My friend -- I’ll call her Lisa -- was enjoying her work as a vice president at a Christian university. After an influential career in business, she had entered the field of higher education administration. And for the next 10 years, she had served faithfully across disciplines, listening carefully to students, faculty and board members. She had earned the position of confidante to the cabinet and role model to staff.

By her industry’s standards, Lisa’s next career step would have been up: university president. Yet when she was recruited to apply at another college for the top position, she paused. Others in her situation would have quickly pursued such a prestigious job. But as much as Lisa wanted someday to be a college president, something else took precedent in her life: following God.

She had decided long before that moment that she would not step to the right or the left without first watching “where God was leading,” as she told me. Her loyalty to her colleagues and president had been deepened through a series of difficult challenges, some of which Lisa knew were not quite complete. So because she had cultivated a posture of following after God, she was neither enticed to deviate from that path nor convinced that another, more prominent position -- at that time -- was his desire.

“Following Jesus,” she said, “meant staying put.”

But it wasn’t easy. In fact, following in our culture rarely is, because by definition, following recognizes that someone is ahead of you. Following entails standing at an intersection of roads and focusing on the guide beckoning you toward him. Each step, then, requires you to give up power and yield control. And who wants to do that?

Not many of us. Few seem to have discovered the gift of following, the one I came to admire in my friend. In fact, I know of only a handful of leaders who have said no until they felt they could see “where God was leading.”

But this single-minded focus and profound sense of calling intrigues me. Certainly, we need leaders of integrity who are genuinely called to that role, and training that can equip them. With abundant resources available, we have access to more leadership knowledge than ever before.

Yet when Christian professionals talk more of leadership strategies and career plans than, say, love, humility or excellence, are we forgetting an integral element of our faith?

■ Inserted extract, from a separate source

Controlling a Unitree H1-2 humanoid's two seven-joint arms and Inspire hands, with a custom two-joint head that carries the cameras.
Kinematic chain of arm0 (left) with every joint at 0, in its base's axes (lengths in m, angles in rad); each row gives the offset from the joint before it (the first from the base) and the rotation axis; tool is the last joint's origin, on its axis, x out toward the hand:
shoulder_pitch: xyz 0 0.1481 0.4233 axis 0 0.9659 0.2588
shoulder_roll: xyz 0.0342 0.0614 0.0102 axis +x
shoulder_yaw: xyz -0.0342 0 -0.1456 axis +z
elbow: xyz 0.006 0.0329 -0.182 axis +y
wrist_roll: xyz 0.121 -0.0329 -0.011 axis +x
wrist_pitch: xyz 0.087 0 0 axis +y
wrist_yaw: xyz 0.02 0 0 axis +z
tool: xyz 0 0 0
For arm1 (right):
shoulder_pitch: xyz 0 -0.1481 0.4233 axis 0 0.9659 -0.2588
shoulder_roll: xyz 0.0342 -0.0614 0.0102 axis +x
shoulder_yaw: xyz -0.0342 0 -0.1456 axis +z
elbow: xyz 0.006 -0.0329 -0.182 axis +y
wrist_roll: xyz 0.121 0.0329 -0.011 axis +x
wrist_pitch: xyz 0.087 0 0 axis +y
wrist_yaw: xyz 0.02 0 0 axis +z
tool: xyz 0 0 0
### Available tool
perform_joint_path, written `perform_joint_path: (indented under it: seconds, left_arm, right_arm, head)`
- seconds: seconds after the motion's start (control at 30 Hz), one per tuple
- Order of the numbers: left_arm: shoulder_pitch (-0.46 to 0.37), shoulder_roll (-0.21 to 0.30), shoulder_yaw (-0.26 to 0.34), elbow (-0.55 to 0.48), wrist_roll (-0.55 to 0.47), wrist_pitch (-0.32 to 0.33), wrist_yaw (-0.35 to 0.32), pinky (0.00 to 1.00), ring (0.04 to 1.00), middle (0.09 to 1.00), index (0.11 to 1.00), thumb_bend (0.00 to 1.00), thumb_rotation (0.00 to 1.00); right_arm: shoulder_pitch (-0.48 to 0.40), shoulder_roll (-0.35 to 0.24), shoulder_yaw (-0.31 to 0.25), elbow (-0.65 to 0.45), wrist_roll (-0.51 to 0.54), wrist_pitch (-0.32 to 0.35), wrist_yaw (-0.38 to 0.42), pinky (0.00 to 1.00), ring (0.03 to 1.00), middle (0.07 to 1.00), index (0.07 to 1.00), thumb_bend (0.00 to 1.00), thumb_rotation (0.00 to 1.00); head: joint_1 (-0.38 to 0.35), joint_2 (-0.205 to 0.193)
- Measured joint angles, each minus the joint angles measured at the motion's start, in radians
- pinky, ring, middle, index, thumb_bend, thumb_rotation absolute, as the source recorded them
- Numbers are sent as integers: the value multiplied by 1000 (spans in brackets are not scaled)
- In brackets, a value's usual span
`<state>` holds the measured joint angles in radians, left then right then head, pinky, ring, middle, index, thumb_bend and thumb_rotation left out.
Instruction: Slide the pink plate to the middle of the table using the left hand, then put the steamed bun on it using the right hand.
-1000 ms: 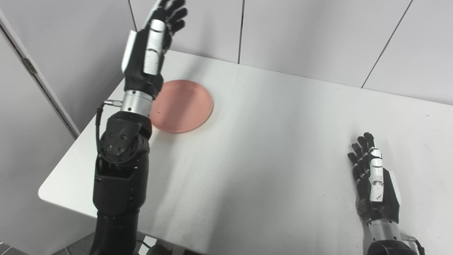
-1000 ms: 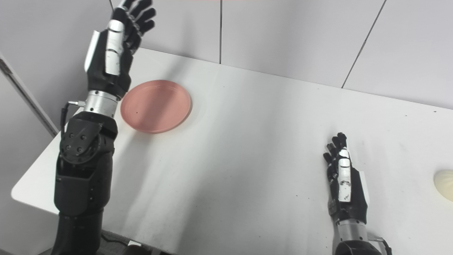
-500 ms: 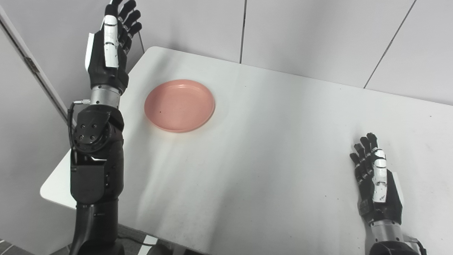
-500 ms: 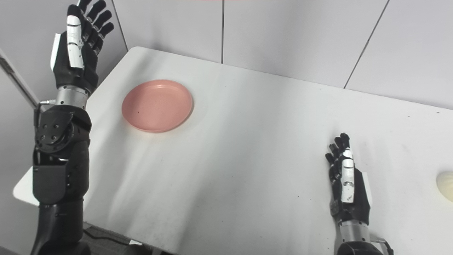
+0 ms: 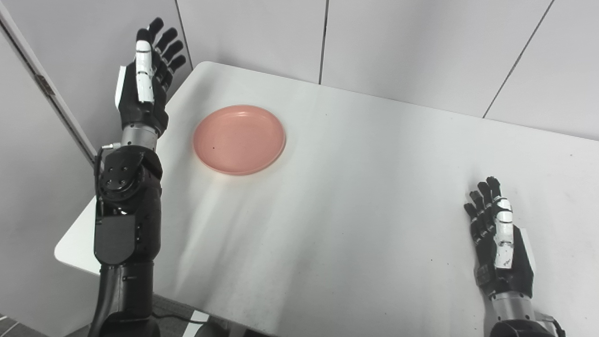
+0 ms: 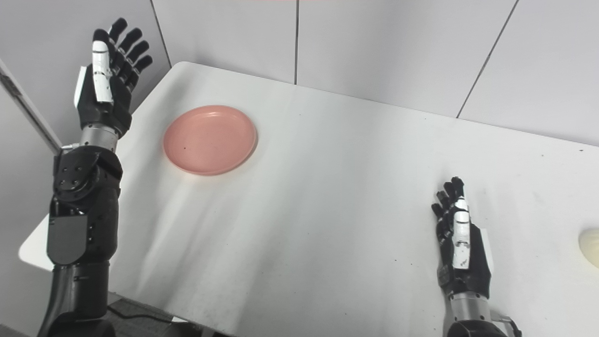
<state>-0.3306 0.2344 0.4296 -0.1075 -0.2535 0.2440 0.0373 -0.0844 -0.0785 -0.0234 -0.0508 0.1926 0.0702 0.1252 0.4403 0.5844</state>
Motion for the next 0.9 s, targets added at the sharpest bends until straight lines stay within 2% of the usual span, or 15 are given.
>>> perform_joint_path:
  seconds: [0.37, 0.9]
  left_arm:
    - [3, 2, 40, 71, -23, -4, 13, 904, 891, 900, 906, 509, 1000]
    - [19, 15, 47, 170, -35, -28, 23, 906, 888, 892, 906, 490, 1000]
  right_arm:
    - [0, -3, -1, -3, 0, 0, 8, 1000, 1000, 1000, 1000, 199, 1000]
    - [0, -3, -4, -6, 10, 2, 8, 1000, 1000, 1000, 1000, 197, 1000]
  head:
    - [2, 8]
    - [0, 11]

Part of the problem, I think, is cultural -- an easy infatuation with the glitzy leadership mantras meant for those who want to get ahead, not behind. Marketing gurus across theologies know well that “following” is just not sexy.

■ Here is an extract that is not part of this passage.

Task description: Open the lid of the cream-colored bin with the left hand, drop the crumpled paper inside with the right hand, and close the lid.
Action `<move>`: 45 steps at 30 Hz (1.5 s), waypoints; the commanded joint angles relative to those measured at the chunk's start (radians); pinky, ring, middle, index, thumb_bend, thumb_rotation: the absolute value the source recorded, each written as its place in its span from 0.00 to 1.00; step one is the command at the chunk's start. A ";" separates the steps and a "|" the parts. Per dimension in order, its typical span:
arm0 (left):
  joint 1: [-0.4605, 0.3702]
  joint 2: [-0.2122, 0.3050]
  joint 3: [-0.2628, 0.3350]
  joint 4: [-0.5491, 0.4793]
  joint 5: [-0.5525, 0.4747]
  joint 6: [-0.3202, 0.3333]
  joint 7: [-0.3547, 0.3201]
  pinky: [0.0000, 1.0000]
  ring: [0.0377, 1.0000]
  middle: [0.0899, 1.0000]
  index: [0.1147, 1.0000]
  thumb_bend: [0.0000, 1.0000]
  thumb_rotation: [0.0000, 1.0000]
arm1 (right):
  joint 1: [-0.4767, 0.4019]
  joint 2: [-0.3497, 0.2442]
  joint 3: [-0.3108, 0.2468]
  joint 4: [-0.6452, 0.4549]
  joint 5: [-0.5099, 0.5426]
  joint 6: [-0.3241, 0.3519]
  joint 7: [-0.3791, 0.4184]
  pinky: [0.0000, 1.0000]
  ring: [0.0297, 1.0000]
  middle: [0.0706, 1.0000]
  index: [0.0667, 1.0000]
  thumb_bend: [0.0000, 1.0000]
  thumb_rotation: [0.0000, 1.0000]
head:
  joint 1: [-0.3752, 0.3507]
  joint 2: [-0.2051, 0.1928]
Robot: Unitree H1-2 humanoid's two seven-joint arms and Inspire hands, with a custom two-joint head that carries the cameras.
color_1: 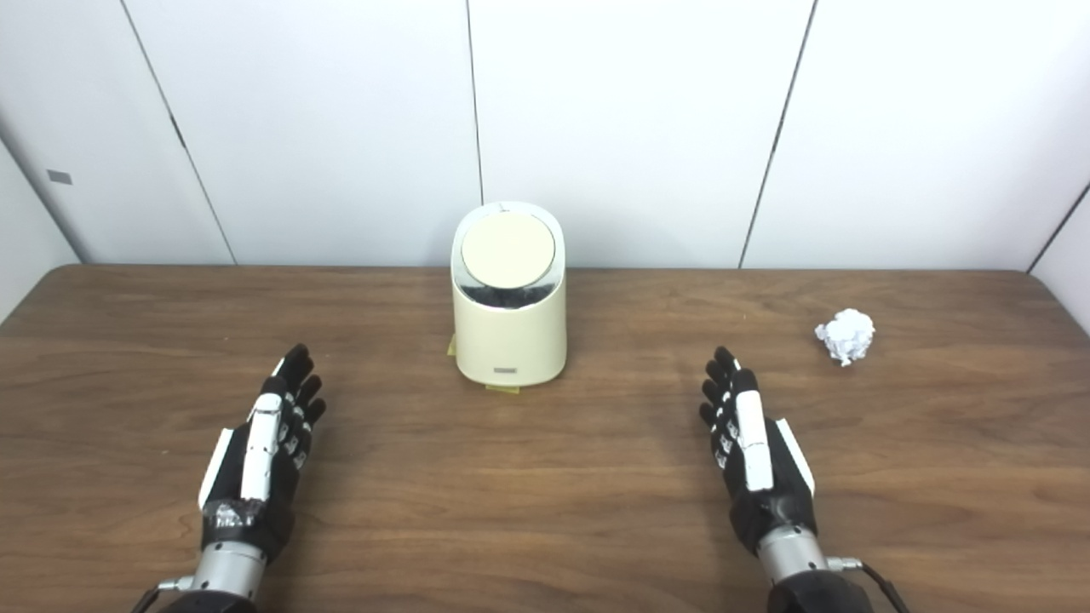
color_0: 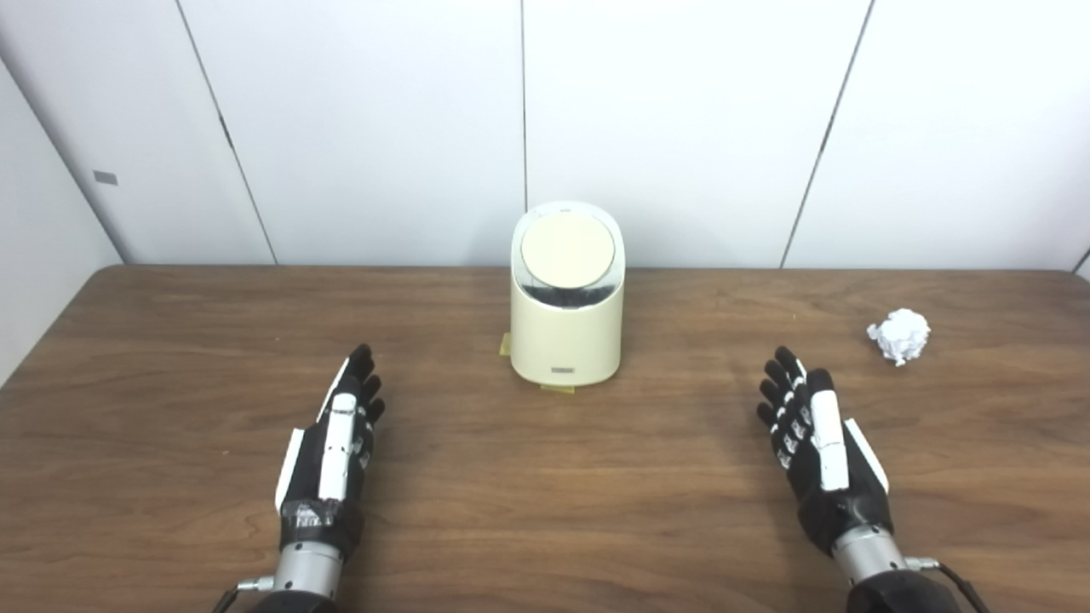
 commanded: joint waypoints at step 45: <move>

“We all have the drum major instinct,” the Rev. Dr. Martin Luther King Jr. said in one of his last sermons. “We all want to be important, to surpass others, to achieve distinction, to lead the parade.”

And yet when we elevate such leadership instincts over disciplined followership, we open the door to unchecked authority, greed, pride, even abuse. As King went on to say, “[The] perverted use of the drum major instinct … has led to the most tragic prejudice, the most tragic expressions of man’s inhumanity to man.”

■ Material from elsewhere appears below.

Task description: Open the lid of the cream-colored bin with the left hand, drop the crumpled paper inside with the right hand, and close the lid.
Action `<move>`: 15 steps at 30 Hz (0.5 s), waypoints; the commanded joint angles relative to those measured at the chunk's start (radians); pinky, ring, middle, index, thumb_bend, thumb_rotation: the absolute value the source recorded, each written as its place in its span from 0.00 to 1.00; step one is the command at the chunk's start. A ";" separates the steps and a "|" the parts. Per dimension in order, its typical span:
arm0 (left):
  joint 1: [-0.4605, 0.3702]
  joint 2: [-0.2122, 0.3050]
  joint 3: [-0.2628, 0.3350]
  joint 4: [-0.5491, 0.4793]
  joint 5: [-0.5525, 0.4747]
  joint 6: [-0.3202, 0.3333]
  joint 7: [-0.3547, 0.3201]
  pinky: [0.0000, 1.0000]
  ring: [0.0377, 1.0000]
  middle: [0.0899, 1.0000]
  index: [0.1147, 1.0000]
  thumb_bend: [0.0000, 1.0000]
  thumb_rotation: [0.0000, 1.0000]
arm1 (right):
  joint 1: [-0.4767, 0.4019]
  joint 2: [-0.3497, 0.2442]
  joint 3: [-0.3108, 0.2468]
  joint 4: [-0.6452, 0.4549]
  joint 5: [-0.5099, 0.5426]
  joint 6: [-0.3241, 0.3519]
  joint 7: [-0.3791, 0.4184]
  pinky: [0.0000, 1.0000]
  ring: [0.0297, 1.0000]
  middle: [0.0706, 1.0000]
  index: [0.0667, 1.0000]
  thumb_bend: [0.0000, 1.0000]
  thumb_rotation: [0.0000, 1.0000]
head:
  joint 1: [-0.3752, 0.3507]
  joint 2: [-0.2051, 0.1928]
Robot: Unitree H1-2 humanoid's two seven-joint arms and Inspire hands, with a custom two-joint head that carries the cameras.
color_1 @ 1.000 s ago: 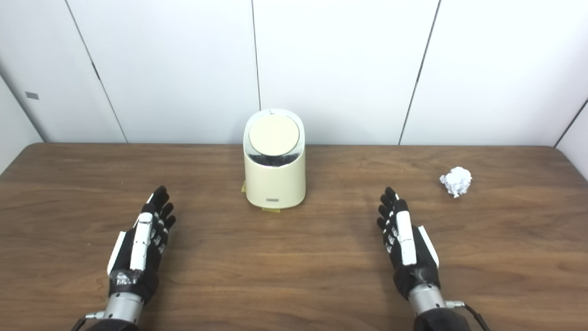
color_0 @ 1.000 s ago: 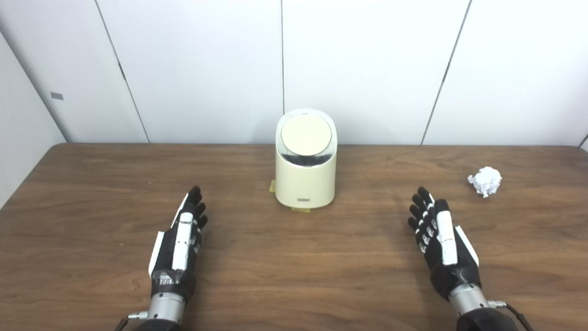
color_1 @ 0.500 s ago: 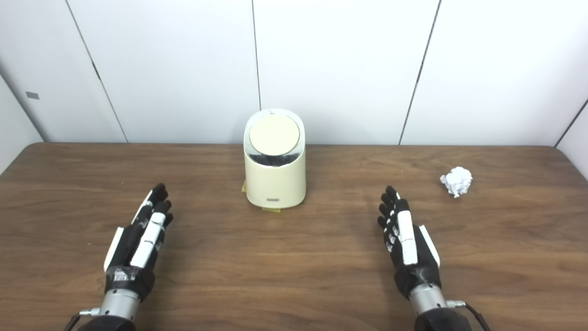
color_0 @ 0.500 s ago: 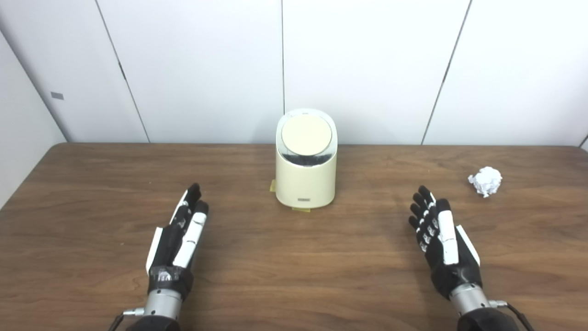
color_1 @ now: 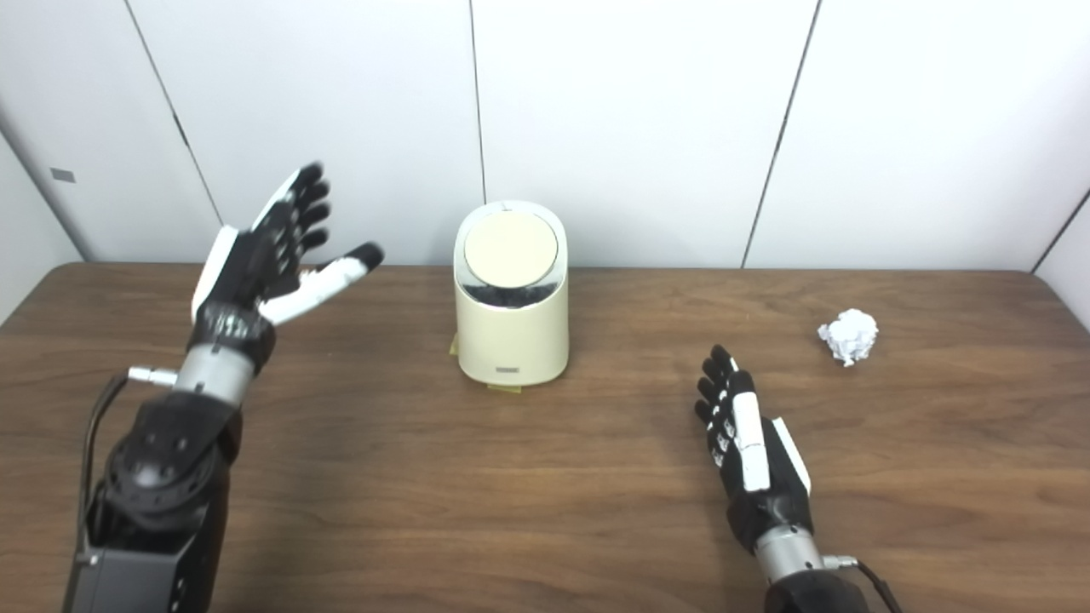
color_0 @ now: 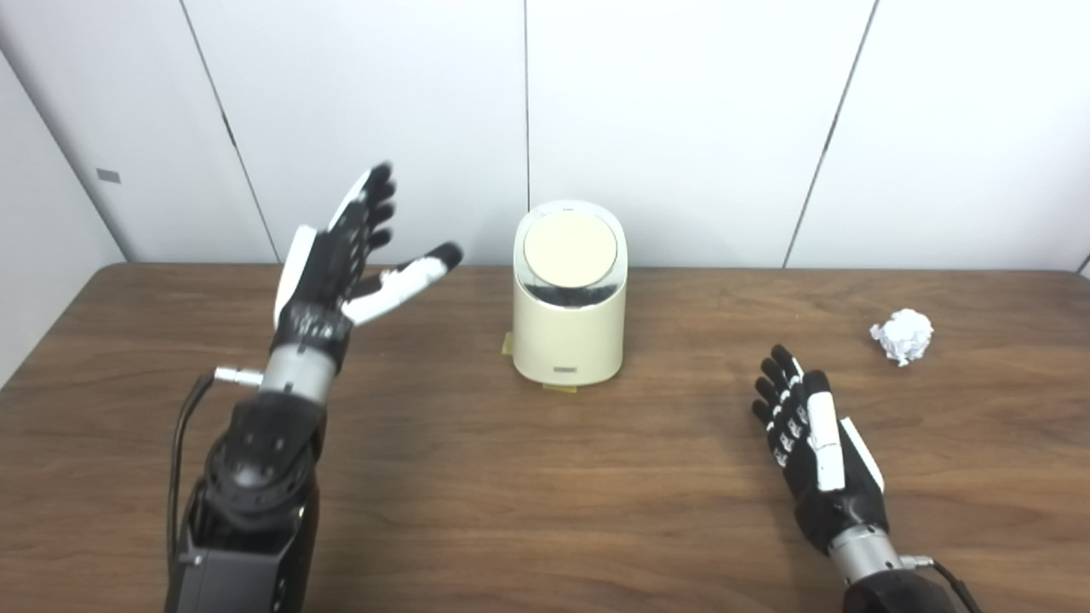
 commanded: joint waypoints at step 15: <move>-0.403 -0.028 -0.116 0.346 0.356 0.003 -0.334 0.74 0.88 0.94 0.94 0.91 0.21 | -0.034 0.011 0.010 0.001 -0.031 -0.027 -0.013 1.00 0.98 0.99 1.00 0.61 1.00 | 0.004 -0.001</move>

Maybe we need a new approach, a new genre of resources that celebrates the contributions of great followers through the ages -- Mother Teresa, the desert fathers, forgotten missionaries -- narratives that explore the secrets to contented lives of service rather than the habits of effective leaders.

The examples of great followers can renew our imaginations and deepen our theology. At the same time, they can equip a new generation of followers that emphasizes the power of community living, of mutual care, where everyone’s contributions matter, a model grounded in Christ’s ministry.

For when he invited a fisherman, a tax collector and other unlikely disciples to follow after him, they learned -- eventually -- the secret of the straight and narrow. They were drawn to one thing only: him. Period. Something about Christ trumped any other career aspirations or ambitions these hardworking, ordinary citizens might have had.

And it changed everything. Their goals, no longer bound by their own small ambitions, took on eternal proportions. They no longer cared about the fish they could sell or the taxes they could hoard but about hearing and obeying the voice of their new teacher as they interacted with others.

Christ never debated with the Pharisees or the Sadducees -- the authorities of the time -- how to create better strategies for maximizing their profits or investments. Instead, he focused on taking up one’s cross, on sacrifice, love and costly service, on single-minded devotion to him. In a word, he did not call leaders; he called followers.

Obviously, though, some of those followers became leaders. Peter, John and Matthew each evolved as leaders, but only when they submitted to the Lord. Or Paul, who actually advocated following as a means to gain the most impact for God’s kingdom.

He humbly invited those under him, “Follow me as I follow Christ.” Of all people, Paul knew the slippery slope of believing the titles and the prestige instead of assuming the posture of following. Yet such radical but single-minded trust, such an intentional focus of heart and mind on what -- and especially who -- is above all and in all and through all, is indeed the heart of the gospel.

So no matter our title or opportunity, our posture as followers of the risen Lord is to serve, not climb; to reach downward, not upward. Certainly, there is no greater meaning or purpose than that. And leadership without followership is not leadership at all.